Dior et moi
de Frédéric Tcheng
Documentaire
Avec Jennifer Lawrence, Marion Cotillard, Sharon Stone
Sorti le 8 juillet 2015
« Le temps me semble venu d’une confrontation avec ce frère siamois qui me précède partout depuis que je suis devenu Christian Dior. Lui et moi avons un compte à régler. Lui, c’est le couturier Christian Dior de la Maison Christian Dior, né en 1947. Lui, c’est un millier de personnes, des robes, des photographies dans la presse, et, de temps en temps, une petite révolution sans effusion de sang. Moi c’est certain je suis né à Granville, le 21 janvier 1905. J’aime les réunions intimes entre amis fidèles ; je déteste le bruit, l’agitation mondaine. »
Christian Dior, extrait de Christian Dior et Moi, éditions Librairie Vuibert.
C’est sur les mots écrits par Christian Dior lui-même que le film de Frédéric Tcheng commence enchaînant directement avec la présentation de Raf Simons aux ateliers en avril 2012. La Maison Christian Dior est alors à l’aube d’un grand changement, comme successeur à John Galliano, elle a choisi le belge Raf Simons pour être son nouveau directeur artistique.
Durant huit semaines, période de temps extrêmement courte pour penser, créer et confectionner une collection, on suit étapes par étapes l’élaboration des prototypes, les attributions des modèles, la découpe, le montage, les trois essayages (ou « fiftings ») obligatoires pour enfin travailler avec les tissus définitifs qui seront découpés, piqués et cousus avant d’en arriver au montage final des différents éléments jusqu’à ce que la création prenne vie lorsqu’elle acquiert son volume, et sublimée sur un mannequin avant d’être présentées et admirées par le monde entier.
Dior & I est un documentaire exceptionnel à plus d’un titre. D’abord parce que Raf Simons déteste par-dessus tout être filmé ne voulant pas devenir un objet d’adulation, remarque qui prouve sa grande modestie. Mais surtout parce que jamais auparavant, un réalisateur n’a pu se glisser dans les ateliers pour filmer au plus près ceux que l’on appelle encore et toujours les « petites mains » alors que leur travail créatif est immense.

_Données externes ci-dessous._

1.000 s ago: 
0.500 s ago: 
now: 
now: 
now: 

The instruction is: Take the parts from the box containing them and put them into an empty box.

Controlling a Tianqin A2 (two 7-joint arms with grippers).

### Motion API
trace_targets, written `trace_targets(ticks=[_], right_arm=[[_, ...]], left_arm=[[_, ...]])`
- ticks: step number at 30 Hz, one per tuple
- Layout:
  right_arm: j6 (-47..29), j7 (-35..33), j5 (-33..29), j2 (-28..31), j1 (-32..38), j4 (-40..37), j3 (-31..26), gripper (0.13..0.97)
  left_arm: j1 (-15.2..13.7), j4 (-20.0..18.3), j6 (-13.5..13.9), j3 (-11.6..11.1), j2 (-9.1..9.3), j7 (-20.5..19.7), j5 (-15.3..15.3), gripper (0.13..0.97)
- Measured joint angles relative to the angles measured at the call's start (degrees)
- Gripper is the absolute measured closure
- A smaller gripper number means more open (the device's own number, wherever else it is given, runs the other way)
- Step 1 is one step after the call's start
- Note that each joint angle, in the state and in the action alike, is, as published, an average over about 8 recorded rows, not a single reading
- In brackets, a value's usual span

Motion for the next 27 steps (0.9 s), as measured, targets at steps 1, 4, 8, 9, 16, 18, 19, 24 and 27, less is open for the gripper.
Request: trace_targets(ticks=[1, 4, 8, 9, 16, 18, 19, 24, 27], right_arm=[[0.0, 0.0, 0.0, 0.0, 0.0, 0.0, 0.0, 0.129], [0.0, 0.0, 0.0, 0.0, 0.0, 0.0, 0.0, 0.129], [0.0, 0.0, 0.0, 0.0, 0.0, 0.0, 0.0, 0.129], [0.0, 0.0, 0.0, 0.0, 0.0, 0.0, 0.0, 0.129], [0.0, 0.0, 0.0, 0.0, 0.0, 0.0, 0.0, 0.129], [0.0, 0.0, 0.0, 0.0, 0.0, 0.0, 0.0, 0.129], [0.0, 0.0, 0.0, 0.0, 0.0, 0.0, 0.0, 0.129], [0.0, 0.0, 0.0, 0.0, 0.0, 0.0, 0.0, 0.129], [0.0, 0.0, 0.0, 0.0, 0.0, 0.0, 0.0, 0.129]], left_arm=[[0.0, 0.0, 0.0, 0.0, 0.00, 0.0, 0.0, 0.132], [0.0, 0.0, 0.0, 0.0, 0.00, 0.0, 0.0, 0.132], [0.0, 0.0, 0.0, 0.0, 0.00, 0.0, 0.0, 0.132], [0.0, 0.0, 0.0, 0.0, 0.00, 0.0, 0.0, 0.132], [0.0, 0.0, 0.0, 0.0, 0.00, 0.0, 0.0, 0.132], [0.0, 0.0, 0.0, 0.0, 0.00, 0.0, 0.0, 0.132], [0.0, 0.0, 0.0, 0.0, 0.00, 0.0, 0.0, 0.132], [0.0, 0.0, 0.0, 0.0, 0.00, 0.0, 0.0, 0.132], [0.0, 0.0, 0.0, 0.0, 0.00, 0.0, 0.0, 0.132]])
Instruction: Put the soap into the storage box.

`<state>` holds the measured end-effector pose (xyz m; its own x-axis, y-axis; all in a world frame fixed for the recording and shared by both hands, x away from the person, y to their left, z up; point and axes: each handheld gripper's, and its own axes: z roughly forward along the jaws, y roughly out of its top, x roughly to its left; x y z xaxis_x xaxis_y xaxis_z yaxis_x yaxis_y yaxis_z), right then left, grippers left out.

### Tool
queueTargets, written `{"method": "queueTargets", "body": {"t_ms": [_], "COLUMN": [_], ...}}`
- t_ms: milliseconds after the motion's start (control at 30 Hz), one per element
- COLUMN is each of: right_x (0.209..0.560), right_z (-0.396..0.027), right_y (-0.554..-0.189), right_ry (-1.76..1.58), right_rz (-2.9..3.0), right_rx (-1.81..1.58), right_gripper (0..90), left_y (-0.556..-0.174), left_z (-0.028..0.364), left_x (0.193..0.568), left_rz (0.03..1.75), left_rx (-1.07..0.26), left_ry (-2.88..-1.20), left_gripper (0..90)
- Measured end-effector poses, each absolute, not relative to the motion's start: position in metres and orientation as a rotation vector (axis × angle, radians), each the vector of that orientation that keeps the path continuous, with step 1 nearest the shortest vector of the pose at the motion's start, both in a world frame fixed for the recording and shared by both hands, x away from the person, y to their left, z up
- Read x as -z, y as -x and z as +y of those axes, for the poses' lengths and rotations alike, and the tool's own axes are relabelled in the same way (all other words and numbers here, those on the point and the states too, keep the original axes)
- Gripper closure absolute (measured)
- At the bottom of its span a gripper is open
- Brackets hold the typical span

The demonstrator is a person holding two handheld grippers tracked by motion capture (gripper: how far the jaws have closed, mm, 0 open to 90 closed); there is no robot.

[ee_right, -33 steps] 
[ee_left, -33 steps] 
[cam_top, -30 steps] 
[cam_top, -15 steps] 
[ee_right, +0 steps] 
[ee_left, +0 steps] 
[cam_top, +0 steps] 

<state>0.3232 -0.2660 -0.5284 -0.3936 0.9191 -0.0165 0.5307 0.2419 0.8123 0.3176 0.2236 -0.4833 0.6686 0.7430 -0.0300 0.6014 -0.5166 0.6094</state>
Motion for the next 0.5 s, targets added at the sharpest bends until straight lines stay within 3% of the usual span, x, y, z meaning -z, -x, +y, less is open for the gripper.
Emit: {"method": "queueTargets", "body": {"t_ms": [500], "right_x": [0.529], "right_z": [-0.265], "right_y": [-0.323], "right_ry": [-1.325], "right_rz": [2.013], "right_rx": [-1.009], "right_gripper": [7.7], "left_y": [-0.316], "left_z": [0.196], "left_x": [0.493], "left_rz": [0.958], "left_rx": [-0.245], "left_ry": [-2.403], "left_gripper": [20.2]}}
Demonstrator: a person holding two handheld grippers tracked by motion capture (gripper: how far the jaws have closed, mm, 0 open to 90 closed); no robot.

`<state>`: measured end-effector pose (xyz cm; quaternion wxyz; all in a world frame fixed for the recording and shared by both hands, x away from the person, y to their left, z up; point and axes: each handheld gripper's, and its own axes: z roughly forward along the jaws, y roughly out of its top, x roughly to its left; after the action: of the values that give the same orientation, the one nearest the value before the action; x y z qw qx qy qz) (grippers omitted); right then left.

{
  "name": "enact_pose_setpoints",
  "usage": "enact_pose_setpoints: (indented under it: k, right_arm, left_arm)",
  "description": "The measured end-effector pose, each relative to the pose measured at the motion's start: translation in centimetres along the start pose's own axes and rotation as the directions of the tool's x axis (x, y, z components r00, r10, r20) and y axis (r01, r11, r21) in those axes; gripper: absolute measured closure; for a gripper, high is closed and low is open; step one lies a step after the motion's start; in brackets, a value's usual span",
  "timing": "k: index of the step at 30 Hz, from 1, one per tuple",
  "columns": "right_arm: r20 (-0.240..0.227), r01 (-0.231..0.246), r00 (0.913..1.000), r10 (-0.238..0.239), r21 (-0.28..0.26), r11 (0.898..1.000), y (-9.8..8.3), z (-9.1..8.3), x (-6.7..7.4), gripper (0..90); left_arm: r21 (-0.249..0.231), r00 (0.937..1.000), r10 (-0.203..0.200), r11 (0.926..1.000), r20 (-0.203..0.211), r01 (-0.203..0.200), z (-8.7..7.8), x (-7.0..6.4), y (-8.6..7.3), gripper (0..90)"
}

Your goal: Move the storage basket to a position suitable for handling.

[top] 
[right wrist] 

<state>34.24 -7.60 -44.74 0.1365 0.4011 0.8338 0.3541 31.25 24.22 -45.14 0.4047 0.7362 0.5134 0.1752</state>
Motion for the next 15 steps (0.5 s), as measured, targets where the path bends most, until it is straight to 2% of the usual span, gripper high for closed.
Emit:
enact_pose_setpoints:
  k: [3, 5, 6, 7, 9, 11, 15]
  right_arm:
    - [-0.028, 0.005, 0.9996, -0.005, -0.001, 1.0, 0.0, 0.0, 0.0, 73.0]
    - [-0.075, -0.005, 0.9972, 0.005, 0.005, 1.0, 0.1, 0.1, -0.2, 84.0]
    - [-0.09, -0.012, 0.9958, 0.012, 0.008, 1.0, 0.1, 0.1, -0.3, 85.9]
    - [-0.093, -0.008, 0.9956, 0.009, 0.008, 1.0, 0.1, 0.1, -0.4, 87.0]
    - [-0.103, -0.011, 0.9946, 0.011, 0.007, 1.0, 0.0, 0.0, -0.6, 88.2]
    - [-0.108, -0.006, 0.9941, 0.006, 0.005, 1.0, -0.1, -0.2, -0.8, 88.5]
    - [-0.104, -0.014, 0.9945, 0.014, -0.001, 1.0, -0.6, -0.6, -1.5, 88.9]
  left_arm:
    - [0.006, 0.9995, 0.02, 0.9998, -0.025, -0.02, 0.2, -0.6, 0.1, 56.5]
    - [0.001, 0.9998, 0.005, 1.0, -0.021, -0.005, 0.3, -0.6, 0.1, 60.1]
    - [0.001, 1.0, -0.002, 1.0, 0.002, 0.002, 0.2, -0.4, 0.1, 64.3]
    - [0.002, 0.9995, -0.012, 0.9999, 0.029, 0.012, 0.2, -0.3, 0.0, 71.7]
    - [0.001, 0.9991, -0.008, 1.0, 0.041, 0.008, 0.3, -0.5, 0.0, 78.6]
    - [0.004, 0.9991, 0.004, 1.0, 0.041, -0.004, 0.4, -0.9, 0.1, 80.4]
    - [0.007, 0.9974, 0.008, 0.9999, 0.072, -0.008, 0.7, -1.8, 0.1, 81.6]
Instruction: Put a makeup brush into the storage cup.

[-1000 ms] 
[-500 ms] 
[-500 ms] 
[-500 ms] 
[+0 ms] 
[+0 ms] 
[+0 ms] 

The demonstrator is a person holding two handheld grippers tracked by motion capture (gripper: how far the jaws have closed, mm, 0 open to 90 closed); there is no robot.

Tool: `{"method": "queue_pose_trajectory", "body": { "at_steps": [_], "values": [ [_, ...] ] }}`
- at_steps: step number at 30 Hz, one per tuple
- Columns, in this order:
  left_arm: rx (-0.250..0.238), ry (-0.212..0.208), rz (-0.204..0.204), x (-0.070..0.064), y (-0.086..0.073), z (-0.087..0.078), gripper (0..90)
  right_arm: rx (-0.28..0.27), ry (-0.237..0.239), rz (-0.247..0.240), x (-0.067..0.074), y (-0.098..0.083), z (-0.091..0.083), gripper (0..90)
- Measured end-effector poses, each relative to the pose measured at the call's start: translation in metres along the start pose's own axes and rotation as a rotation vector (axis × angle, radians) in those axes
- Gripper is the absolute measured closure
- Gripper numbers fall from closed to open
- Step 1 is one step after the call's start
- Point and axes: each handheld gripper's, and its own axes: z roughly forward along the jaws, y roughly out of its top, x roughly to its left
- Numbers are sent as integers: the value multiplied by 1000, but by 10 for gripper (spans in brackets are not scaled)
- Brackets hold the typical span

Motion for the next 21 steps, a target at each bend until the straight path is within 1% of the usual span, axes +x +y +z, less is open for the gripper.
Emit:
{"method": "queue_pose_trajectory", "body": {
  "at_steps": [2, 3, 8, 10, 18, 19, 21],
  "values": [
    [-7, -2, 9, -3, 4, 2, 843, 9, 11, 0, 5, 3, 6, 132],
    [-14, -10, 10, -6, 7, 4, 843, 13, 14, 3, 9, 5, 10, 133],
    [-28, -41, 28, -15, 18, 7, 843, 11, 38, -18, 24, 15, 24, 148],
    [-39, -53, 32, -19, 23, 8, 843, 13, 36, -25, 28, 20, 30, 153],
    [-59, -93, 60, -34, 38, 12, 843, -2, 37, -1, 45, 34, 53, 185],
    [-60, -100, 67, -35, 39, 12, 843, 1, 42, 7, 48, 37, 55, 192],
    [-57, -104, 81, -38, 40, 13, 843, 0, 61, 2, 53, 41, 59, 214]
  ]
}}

En effet, ils s’impliquent de façon très personnelle dans ce processus et c’est cette relation affective qui est mise en lumière.
Les deux ateliers, l’atelier Tailleur qui travaille la structure des vestes, manteaux et pantalons et l’atelier Flou qui crée les courbes des robes et des jupons, n’avaient que 8 semaines pour s’adapter à la nouvelle situation et produire une collection, alors que normalement ils disposent de près de 6 mois, entière tout en honorant les nombreuses commandes de la maison. Christian Dior disait lui-même que « Les ateliers sont des déchiffreurs de hiéroglyphes » on comprend aisément cette citation durant la projection du film. Leur travail est en effet essentiel pour interpréter et ensuite donner vie aux modèles.
Un peu à la manière du Rebecca d’Hitchcock, ce documentaire est construit sur le modèle du film de fantôme classique transformant l’idée de réincarnation de Christian Dior transmise par des images d’archives agrémentées de la voix d’un narrateur lisant ses mémoires. Comme si ce fantôme était toujours présent et hantait les couloirs de la maison Dior.
Tous ces éléments donnent un film très intime, dévoilant les secrets d’un art total souvent méconnu et méprisé par le plus grand nombre. De la création au défilé, une chaîne opératoire très complexe se déroule sous nos yeux. Après 55 ans et 5 directeurs artistiques (Yves Saint Laurent (1957), Marc Bohan (1960), Gianfranco Ferré (1989), John Galliano (1996) et enfin Raf Simons (depuis 2012) on se rend compte que rien n’a vraiment changé. La tradition de la haute couture est restée la même.